Here at Fireworks, we’re building the future of generative AI infrastructure. Fireworks offers the generative AI platform with the highest-quality models and the fastest, most scalable inference. We’ve been independently benchmarked to have the fastest LLM inference and have been getting great traction with innovative research projects, like our own function calling and multi-modal models. Fireworks is funded by top investors, like Benchmark and Sequoia, and we’re an ambitious, fun team composed primarily of veterans from Pytorch and Google Vertex AI.
The Role:We’re seeking a highly skilled SRE/PE with deep expertise in Kubernetes (k8s), cloud networking, and infrastructure automation. This role will focus on reducing incident response time, implementing auto-remediation, optimizing auto-scaling, and improving cluster efficiency and service health. You’ll design systems that balance performance, cost, and reliability while working onsite with our Redwood City team.

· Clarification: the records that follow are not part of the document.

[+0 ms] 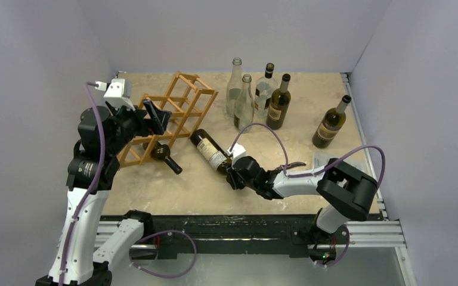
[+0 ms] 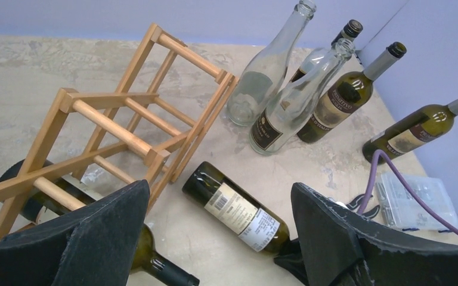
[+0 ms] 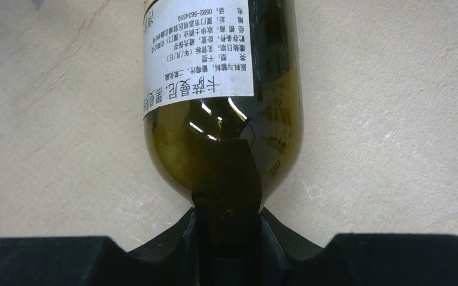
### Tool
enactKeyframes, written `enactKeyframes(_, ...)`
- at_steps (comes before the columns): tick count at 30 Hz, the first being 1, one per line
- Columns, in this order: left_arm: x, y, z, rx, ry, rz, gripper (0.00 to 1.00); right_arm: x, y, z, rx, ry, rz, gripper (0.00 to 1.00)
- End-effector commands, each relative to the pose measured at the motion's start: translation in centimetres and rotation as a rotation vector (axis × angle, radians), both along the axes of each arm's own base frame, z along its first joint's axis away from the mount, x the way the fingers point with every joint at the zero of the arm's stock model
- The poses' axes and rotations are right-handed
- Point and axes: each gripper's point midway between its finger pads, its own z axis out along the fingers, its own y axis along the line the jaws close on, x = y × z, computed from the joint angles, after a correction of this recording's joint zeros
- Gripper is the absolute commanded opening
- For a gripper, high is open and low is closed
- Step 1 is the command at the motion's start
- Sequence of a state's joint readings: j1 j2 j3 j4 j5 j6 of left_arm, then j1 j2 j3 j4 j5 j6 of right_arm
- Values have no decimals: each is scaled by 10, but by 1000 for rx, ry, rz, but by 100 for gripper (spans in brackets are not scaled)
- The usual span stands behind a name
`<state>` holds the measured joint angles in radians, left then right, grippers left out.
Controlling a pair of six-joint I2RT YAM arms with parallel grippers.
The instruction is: Put the wine bottle on the wine rack
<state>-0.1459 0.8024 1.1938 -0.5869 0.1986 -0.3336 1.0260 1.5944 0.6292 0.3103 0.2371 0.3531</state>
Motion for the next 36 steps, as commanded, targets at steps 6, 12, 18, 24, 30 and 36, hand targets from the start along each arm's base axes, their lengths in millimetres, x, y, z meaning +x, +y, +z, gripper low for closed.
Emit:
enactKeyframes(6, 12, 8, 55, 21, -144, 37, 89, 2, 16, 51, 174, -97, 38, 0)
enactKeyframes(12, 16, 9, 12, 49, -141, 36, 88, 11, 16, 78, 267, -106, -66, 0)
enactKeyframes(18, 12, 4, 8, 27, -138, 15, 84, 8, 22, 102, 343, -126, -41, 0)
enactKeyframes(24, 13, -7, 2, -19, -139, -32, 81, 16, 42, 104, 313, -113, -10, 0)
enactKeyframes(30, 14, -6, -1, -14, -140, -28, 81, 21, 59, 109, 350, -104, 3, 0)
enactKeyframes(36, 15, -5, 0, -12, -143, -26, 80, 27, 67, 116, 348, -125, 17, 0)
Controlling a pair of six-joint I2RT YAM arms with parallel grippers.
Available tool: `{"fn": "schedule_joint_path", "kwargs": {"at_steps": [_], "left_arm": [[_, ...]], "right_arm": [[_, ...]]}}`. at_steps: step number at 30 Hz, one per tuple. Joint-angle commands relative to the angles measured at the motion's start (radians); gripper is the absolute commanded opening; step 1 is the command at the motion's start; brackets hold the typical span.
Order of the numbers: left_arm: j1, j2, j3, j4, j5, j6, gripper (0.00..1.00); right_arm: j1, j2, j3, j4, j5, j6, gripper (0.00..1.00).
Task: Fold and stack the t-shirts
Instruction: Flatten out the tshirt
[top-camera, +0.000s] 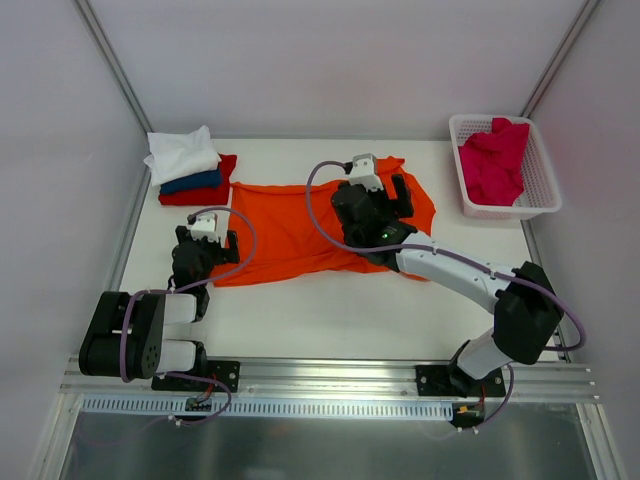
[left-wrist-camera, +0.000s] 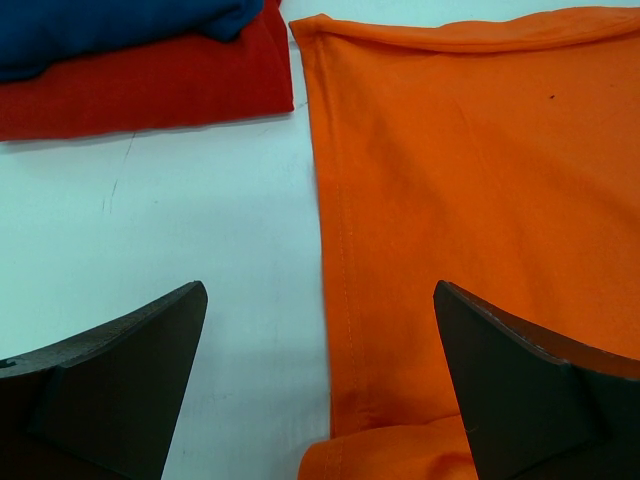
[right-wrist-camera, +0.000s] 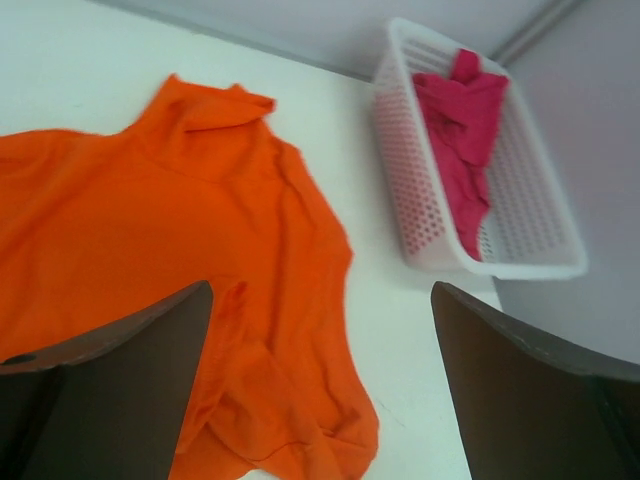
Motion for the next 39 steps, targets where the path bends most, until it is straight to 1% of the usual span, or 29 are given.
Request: {"fn": "schedule_joint_path", "kwargs": {"at_steps": [1,3,4,5,6,7,8,9,10,11,13,14,16,17,19,24,27,28,32,36,39], "left_arm": [[0.011,-0.003,0.011,0.052,0.026,-0.009,0.99],[0.011,-0.003,0.011,0.051,0.028,-0.009,0.99],[0.011,-0.003,0.011,0.051,0.026,-0.008,0.99],[0.011,-0.003,0.011,0.051,0.028,-0.008,0.99],[0.011,-0.003,0.011,0.052,0.026,-0.009,0.99],[0.011,-0.003,0.011,0.052,0.026,-0.009,0.99],[0.011,-0.003,0.011,0.052,0.026,-0.009,0.99],[0.011,-0.003,0.011,0.051,0.026,-0.009,0.99],[0.011,-0.003,0.011,0.051,0.026,-0.009,0.99],[0.011,-0.001,0.011,0.051,0.028,-0.009,0.99],[0.011,-0.003,0.011,0.051,0.026,-0.009,0.99],[0.011,-0.003,0.011,0.052,0.026,-0.009,0.99],[0.011,-0.003,0.011,0.051,0.026,-0.009,0.99],[0.011,-0.003,0.011,0.051,0.028,-0.008,0.99],[0.011,-0.003,0.011,0.051,0.028,-0.011,0.99],[0.013,-0.001,0.011,0.051,0.026,-0.009,0.99],[0.011,-0.003,0.011,0.051,0.026,-0.009,0.99],[0.011,-0.003,0.011,0.051,0.028,-0.009,0.99],[0.013,-0.003,0.011,0.049,0.028,-0.009,0.99],[0.013,-0.003,0.011,0.052,0.026,-0.009,0.99],[0.013,-0.003,0.013,0.051,0.026,-0.009,0.99]], "right_arm": [[0.026,-0.009,0.073,-0.072,0.348,0.120,0.94],[0.031,-0.011,0.099,-0.189,0.392,0.197,0.92],[0.035,-0.011,0.108,-0.250,0.451,0.321,0.91],[0.038,-0.012,0.114,-0.338,0.465,0.379,0.90],[0.041,-0.014,0.117,-0.370,0.473,0.413,0.90],[0.043,-0.014,0.132,-0.423,0.490,0.528,0.90],[0.050,-0.014,0.145,-0.556,0.495,0.594,0.90],[0.052,-0.014,0.157,-0.633,0.493,0.669,0.89],[0.061,-0.012,0.194,-0.728,0.485,0.848,0.89],[0.064,-0.005,0.209,-0.899,0.482,0.928,0.89],[0.072,0.006,0.237,-1.082,0.478,1.114,0.89],[0.078,0.012,0.258,-1.252,0.478,1.288,0.89],[0.089,0.024,0.267,-1.408,0.493,1.449,0.89],[0.093,0.027,0.268,-1.531,0.499,1.571,0.89],[0.107,0.031,0.260,-1.639,0.524,1.636,0.89],[0.141,-0.002,0.179,-1.645,0.622,1.619,0.91],[0.150,-0.012,0.146,-1.643,0.671,1.658,0.96],[0.152,-0.017,0.148,-1.643,0.671,1.675,0.99],[0.147,0.000,0.169,-1.642,0.673,1.800,0.99],[0.146,0.064,0.232,-1.643,0.671,1.778,0.99],[0.146,0.089,0.243,-1.643,0.671,1.768,0.99]]}}
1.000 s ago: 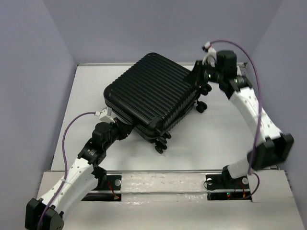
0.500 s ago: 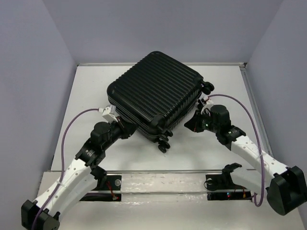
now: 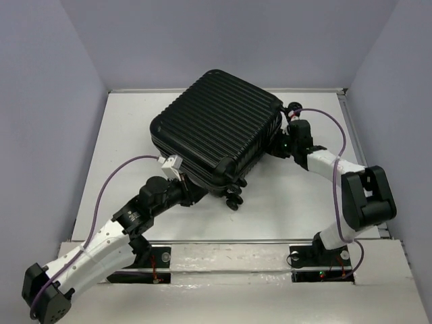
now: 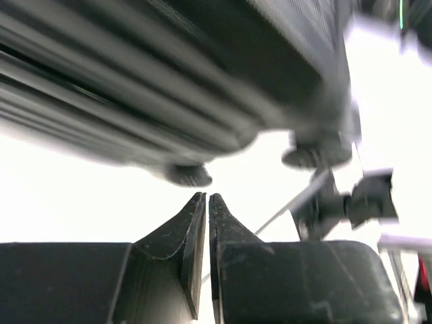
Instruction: Pack the luggage
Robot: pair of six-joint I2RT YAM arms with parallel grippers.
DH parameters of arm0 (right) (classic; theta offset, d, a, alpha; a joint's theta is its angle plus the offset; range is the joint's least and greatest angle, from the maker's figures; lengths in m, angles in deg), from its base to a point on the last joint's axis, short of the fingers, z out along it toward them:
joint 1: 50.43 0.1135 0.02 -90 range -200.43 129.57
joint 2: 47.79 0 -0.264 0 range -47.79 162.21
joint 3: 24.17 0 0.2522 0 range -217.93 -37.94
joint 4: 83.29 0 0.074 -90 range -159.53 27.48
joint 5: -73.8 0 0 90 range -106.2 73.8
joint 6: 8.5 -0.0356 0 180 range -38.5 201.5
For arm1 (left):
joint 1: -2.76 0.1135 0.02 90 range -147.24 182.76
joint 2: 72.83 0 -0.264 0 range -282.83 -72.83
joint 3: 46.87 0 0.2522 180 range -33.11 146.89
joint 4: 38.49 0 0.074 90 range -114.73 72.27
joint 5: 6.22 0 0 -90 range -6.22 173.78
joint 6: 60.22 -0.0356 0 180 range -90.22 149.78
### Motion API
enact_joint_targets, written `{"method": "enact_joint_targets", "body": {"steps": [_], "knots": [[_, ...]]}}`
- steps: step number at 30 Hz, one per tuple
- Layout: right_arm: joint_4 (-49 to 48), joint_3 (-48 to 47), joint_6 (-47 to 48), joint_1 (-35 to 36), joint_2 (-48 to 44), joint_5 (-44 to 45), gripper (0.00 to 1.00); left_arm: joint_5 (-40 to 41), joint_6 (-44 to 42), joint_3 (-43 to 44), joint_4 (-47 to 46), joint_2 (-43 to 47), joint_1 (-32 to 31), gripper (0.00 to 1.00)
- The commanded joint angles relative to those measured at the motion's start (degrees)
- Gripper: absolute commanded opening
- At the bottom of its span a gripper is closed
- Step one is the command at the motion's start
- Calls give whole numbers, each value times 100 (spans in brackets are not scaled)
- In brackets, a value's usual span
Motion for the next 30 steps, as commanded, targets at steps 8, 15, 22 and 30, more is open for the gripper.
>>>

Key Responsibilities:Incident Response & Reliability Engineering:
Drive initiatives to reduce incident response time through improved monitoring, alerting, and automated remediation.
Build self-healing systems and playbooks for common failure scenarios.
Lead blameless post-mortems and implement preventative measures.
Kubernetes & GPU Cluster Optimization:
Manage and optimize GPU-enabled Kubernetes clusters for AI/ML workloads, focusing on cost-performance efficiency, auto-scaling, and resource utilization.
Debug performance bottlenecks in distributed systems (e.g., network, storage, GPU scheduling).
Cloud Networking & Service Health:
Strengthen service health by refining cloud networking stacks (VPCs, load balancers, service meshes) and ensuring low-latency communication.
Design fault-tolerant architectures to minimize downtime.
Monitoring & Observability:
Enhance service monitoring with tools like Prometheus, Grafana, and custom metrics pipelines.
Implement predictive analytics to proactively address system health risks.
Automation & Infrastructure-as-Code (IaC):
Build automation for cluster provisioning, scaling, and recovery using Terraform, Argo, and CI/CD pipelines.
Develop tools to streamline operational workflows (e.g., automated rollbacks, canary deployments).
3+ years in SRE/PE/DevOps roles with production-grade Kubernetes experience.
Proficiency in cloud networking (AWS/GCP/Azure VPCs, firewalls, DNS) and service monitoring (Prometheus, Alertmanager, Grafana).
Hands-on experience with incident management and improving system reliability/SLOs.
Strong scripting/coding skills (Python/Go/Bash) for automation and tooling.
Familiarity with object storage (S3, GCS) and data pipeline integration.
Experience with GPU clusters (NVIDIA GPUs, MIG, CUDA) and AI/ML workloads.
Knowledge of auto-scaling technologies (K8s HPA/VPA) and auto-remediation frameworks.
Expertise in service meshes (Istio)
Solve Hard Problems: Tackle challenges at the forefront of AI infrastructure, from low-latency inference to scalable model serving.
Build What’s Next: Work with bleeding-edge technology that impacts how businesses and developers harness AI globally.
Ownership & Impact: Join a fast-growing, passionate team where your work directly shapes the future of AI—no bureaucracy, just results.
Learn from the Best: Collaborate with world-class engineers and AI researchers who thrive on curiosity and innovation.